Ali Salajegheh, chef de l’Organisation de protection de l’environnement, a admis lundi 13 mai lors d’une conférence à Kerman que la pollution de l’air en Iran est six fois supérieure à la norme mondiale, entraînant la mort de 26 000 personnes chaque année.
Selon l’agence de presse officielle IRNA, Salajegheh a estimé les dommages causés par la pollution de l’air en Iran à 11,3 milliards de dollars par an et a ajouté : « La concentration moyenne de particules dans l’atmosphère iranienne a atteint environ 30 microgrammes par mètre cube, ce qui est environ deux fois et demie plus élevé que les normes de notre propre pays.

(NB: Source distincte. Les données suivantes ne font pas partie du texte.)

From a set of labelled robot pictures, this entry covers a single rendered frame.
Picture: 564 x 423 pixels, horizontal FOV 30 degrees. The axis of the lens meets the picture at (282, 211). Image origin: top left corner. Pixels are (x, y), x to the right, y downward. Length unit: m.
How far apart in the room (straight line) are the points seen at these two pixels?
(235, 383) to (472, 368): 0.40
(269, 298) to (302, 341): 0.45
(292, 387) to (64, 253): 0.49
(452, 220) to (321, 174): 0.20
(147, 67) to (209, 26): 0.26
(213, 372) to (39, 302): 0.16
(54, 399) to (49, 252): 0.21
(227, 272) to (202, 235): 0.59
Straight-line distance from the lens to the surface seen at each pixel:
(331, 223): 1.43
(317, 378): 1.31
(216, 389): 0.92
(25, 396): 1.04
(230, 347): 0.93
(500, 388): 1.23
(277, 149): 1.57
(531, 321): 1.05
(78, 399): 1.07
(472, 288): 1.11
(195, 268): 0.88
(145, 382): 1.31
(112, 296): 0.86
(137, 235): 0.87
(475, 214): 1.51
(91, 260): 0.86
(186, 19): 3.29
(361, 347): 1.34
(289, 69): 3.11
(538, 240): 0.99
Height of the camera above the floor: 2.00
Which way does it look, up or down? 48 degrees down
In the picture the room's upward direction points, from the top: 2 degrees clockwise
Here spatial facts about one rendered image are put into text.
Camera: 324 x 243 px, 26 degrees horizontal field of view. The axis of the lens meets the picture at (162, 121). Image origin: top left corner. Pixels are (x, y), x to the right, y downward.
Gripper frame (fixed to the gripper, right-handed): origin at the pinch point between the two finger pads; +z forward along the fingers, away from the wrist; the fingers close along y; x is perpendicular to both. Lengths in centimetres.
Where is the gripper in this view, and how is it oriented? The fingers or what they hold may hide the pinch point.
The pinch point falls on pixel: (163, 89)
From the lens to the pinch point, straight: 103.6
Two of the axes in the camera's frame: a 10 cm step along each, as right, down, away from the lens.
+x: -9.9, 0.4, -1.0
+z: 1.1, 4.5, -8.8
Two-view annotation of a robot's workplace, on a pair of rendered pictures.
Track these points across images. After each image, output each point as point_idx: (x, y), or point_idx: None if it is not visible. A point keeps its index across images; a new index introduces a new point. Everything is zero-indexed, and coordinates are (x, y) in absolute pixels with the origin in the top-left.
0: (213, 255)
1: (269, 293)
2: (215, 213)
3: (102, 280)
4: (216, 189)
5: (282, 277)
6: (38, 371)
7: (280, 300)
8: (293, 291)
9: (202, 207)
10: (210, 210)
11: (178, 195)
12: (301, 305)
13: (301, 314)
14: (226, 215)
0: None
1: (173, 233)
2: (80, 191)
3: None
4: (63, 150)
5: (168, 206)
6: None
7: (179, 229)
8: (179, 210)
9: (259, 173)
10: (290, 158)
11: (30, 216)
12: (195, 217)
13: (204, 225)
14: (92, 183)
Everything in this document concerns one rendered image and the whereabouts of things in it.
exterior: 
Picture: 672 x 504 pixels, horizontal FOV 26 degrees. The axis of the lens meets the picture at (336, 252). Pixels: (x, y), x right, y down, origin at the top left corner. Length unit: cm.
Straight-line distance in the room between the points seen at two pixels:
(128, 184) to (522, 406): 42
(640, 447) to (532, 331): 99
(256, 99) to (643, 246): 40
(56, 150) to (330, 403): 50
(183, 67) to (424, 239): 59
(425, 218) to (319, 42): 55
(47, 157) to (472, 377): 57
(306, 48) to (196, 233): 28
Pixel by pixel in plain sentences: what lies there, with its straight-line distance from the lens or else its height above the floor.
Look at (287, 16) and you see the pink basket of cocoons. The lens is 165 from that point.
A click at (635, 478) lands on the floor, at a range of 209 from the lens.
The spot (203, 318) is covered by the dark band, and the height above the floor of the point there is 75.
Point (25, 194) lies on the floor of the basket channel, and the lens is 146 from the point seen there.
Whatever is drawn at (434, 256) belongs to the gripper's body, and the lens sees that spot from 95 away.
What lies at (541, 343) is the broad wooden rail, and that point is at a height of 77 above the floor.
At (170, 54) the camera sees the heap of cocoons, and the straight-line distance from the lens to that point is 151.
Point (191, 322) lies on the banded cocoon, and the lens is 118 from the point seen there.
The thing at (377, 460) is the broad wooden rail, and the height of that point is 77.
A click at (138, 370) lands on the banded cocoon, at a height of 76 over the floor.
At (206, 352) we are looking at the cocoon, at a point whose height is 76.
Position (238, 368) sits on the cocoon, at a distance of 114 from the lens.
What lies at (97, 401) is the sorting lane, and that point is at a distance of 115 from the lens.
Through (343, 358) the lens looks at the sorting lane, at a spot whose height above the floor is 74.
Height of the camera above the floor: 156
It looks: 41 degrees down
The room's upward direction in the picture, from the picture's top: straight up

Ces déclarations interviennent alors que le vice-président du régime Mohammad Mokhber a déclaré que la qualité de l’air dans la plupart des villes iraniennes en avril et mai était favorable en raison des conditions météorologiques et des précipitations appropriées.
Dariush Gol-Alizadeh, directeur du Centre national pour l’air et le changement climatique à l’Organisation de protection de l’environnement, a déclaré le 4 décembre 2023, avec les mêmes statistiques et chiffres, que les principaux responsables de la pollution de l’air dans les villes iraniennes sont de mauvaise qualité. essence domestique et véhicules.
Cela se produit alors que les médias iraniens ont rapporté la semaine dernière que le gouvernement Raisi avait demandé aux usines pétrochimiques de produire à nouveau de l’essence pour compenser la pénurie d’essence dans le pays, grâce à un contrat de 2,7 milliards de dollars.
Les experts considèrent l’essence produite dans les usines pétrochimiques comme « le type d’essence le plus polluant ».